Craft a Tailored Cover Letter:For a full-time role at Fundment, your cover letter should reflect your passion for data science and your excitement about the specific projects or values of the company. Dive into why you’re a good fit, how your skills align with their needs, and any unique perspectives you can bring to the team.
Stand Out with Relevant Courses and Certifications:Although experience talks, relevant courses or certifications can be your ticket to impressing hiring managers at Fundment. Mention any standout courses you've completed that equipped you with essential skills, such as machine learning certifications or data visualisation courses. This shows your commitment to continuously developing your skills in the field!
How to prepare for a job interview at Fundment
✨Brush Up on Your Statistics
For a data science role, we need to seriously sharpen our statistics skills. Get ready to tackle technical questions on probability distributions, hypothesis testing, and regression analysis. These are often the bread and butter of data science interviews, so don't just skim over them!
✨Showcase Your Projects
Prepare a killer portfolio showcasing your data science projects. We should include details about the datasets used, the tools and techniques applied, and the impact of your findings. If we can walk them through a particularly challenging project or a cool visualisation that had real-world implications, it’ll really make us stand out!
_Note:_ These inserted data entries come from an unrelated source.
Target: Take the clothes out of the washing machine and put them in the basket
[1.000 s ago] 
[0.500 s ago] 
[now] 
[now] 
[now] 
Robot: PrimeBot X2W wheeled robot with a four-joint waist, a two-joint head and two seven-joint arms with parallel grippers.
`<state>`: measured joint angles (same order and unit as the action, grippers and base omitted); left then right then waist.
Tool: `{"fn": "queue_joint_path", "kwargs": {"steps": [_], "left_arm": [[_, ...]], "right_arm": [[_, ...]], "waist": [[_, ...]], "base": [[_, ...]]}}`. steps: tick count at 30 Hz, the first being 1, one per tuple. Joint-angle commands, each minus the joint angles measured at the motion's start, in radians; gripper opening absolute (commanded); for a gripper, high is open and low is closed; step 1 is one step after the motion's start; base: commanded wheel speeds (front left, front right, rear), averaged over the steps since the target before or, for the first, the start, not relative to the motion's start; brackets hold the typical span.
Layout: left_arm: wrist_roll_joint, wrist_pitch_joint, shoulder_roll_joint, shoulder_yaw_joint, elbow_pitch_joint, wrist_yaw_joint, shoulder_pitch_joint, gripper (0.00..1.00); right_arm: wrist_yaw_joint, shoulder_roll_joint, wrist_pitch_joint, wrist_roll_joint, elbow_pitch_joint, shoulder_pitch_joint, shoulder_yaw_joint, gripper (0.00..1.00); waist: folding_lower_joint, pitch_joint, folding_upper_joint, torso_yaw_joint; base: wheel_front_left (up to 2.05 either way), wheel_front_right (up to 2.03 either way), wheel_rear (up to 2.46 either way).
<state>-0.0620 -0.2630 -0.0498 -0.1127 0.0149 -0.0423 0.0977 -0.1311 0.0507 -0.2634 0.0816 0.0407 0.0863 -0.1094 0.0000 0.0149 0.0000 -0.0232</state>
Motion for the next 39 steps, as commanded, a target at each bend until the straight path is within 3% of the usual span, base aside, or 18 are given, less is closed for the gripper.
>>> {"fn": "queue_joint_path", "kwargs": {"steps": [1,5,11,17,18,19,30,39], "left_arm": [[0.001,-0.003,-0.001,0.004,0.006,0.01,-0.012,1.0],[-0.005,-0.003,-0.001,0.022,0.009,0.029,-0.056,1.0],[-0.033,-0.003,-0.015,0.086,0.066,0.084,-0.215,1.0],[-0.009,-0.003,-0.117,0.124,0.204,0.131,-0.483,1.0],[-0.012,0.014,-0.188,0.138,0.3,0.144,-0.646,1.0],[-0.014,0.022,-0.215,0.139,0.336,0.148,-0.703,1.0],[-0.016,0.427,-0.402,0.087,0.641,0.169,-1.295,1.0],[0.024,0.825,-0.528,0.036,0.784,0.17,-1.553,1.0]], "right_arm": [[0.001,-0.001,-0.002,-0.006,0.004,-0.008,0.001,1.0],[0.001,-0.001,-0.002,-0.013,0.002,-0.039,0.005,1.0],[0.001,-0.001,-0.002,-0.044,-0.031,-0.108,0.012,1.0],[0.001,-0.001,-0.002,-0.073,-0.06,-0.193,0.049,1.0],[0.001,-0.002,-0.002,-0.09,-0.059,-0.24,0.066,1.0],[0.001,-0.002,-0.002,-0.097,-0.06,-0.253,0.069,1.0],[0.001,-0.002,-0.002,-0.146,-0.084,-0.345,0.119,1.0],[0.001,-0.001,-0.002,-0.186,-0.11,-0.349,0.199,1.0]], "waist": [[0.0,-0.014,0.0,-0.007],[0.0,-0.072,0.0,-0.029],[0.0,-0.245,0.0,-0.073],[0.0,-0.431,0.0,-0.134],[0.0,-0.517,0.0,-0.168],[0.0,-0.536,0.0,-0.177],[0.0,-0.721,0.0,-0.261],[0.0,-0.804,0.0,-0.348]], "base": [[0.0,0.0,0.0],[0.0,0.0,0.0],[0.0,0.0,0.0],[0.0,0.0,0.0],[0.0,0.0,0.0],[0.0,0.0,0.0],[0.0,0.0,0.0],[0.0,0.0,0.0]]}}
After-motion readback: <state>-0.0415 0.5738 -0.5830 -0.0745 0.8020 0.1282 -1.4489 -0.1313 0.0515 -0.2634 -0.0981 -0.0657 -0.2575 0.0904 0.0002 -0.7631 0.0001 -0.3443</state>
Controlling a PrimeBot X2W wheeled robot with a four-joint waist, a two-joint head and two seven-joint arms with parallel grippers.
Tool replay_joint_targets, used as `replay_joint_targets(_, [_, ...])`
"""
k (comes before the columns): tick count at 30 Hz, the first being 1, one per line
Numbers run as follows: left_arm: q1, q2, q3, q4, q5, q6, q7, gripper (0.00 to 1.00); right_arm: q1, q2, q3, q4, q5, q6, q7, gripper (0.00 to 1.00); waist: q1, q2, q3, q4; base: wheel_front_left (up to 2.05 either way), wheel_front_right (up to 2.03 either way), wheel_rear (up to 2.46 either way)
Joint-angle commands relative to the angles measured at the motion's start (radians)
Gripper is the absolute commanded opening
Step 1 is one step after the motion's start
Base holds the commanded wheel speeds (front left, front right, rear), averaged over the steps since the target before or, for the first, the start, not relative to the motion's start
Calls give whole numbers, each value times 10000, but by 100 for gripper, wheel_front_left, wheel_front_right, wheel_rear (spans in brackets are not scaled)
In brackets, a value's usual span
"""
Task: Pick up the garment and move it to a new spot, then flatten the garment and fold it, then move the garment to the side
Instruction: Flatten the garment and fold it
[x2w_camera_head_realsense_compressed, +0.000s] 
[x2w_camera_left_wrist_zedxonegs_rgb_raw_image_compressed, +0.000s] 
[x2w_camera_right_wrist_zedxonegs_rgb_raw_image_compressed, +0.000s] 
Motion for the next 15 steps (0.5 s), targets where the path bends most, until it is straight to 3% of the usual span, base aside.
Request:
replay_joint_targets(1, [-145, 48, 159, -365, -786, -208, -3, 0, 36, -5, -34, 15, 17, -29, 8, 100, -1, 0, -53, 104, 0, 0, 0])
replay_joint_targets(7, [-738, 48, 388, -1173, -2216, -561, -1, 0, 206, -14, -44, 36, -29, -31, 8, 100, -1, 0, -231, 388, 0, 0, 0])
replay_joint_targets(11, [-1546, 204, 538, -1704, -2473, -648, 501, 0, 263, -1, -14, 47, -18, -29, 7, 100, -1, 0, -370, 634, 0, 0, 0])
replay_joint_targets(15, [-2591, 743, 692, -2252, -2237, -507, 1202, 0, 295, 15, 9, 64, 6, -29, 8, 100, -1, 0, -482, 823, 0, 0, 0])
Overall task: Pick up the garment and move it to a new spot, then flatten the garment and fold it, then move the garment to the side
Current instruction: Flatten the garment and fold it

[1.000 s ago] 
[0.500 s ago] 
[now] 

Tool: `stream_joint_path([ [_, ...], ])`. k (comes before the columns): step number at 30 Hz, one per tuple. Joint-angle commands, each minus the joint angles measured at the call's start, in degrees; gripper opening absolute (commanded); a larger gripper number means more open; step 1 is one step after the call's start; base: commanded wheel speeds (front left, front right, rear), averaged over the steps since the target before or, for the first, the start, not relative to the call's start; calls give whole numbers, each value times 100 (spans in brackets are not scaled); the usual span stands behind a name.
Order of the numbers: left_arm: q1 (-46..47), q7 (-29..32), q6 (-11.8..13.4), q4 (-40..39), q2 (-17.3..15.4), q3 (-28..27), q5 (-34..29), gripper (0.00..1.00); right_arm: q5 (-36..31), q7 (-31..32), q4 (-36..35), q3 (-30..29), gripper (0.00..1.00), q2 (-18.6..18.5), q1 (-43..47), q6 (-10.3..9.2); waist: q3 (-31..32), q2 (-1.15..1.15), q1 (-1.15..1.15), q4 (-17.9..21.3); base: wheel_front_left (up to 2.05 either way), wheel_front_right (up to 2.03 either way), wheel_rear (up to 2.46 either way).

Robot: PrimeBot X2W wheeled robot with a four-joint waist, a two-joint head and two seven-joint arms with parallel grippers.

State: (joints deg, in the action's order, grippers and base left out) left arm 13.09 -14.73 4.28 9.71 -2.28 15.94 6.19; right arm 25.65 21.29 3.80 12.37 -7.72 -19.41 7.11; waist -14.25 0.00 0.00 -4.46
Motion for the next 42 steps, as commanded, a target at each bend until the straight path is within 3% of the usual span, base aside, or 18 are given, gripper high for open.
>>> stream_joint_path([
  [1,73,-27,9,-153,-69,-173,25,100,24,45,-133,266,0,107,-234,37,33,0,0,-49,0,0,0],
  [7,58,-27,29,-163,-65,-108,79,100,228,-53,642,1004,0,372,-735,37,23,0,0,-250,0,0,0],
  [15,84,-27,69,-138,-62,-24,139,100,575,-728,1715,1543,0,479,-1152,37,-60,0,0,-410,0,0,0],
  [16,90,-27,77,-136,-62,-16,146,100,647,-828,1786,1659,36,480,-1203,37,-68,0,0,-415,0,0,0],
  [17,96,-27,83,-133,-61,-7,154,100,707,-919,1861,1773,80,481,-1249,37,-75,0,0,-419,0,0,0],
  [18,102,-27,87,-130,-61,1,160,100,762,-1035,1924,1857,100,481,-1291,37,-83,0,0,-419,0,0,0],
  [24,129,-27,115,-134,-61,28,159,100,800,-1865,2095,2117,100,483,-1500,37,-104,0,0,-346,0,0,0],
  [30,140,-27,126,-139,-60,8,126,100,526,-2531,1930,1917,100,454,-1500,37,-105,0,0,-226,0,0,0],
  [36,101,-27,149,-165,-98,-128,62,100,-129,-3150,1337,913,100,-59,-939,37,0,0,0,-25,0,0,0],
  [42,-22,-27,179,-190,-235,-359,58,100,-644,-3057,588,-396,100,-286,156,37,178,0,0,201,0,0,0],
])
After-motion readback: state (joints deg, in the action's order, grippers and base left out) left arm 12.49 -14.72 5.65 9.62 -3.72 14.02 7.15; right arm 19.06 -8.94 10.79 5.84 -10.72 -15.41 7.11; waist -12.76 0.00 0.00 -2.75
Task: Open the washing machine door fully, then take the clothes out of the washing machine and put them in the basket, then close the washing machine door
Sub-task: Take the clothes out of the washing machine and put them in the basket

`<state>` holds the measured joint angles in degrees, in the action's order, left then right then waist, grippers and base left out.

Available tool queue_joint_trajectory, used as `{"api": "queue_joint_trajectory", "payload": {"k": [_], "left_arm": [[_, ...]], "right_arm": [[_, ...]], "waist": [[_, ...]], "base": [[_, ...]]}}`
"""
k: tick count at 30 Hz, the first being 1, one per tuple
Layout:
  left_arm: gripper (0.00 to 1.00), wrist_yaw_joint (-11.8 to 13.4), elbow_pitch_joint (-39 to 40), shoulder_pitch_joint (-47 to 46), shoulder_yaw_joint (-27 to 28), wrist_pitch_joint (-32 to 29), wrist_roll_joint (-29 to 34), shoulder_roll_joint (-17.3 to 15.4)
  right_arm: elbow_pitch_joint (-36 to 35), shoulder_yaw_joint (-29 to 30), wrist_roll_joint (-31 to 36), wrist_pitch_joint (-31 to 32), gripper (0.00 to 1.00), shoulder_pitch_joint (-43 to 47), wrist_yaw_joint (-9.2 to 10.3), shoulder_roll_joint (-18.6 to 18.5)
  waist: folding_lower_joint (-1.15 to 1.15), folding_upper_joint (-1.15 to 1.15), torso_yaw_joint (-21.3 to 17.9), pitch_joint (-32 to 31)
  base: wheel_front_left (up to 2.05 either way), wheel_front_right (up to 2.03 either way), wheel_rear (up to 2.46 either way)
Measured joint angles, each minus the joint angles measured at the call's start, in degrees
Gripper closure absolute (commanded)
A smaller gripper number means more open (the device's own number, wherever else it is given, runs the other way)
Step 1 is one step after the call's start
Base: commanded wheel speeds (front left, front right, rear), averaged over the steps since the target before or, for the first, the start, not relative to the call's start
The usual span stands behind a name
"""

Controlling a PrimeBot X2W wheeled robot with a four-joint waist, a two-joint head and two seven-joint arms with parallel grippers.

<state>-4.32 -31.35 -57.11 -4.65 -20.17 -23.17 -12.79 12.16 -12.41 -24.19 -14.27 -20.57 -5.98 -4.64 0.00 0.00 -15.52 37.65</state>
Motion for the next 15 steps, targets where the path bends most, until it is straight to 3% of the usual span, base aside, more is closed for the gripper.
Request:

✨Get Comfortable with Python and R
Most data science positions require us to be proficient in programming languages like Python and R. We should practice common libraries like pandas, NumPy, and scikit-learn, and be ready for live coding exercises or algorithm questions. Showing off our coding chops can really impress the interviewers at Fundment!
✨Prepare for Case Studies
Expect to encounter real-world case studies during the interview. We might be asked how we’d approach a data problem or analyse a dataset to extract insights. It's essential to think out loud and demonstrate our problem-solving process so that the interviewer can see our logical thinking in action.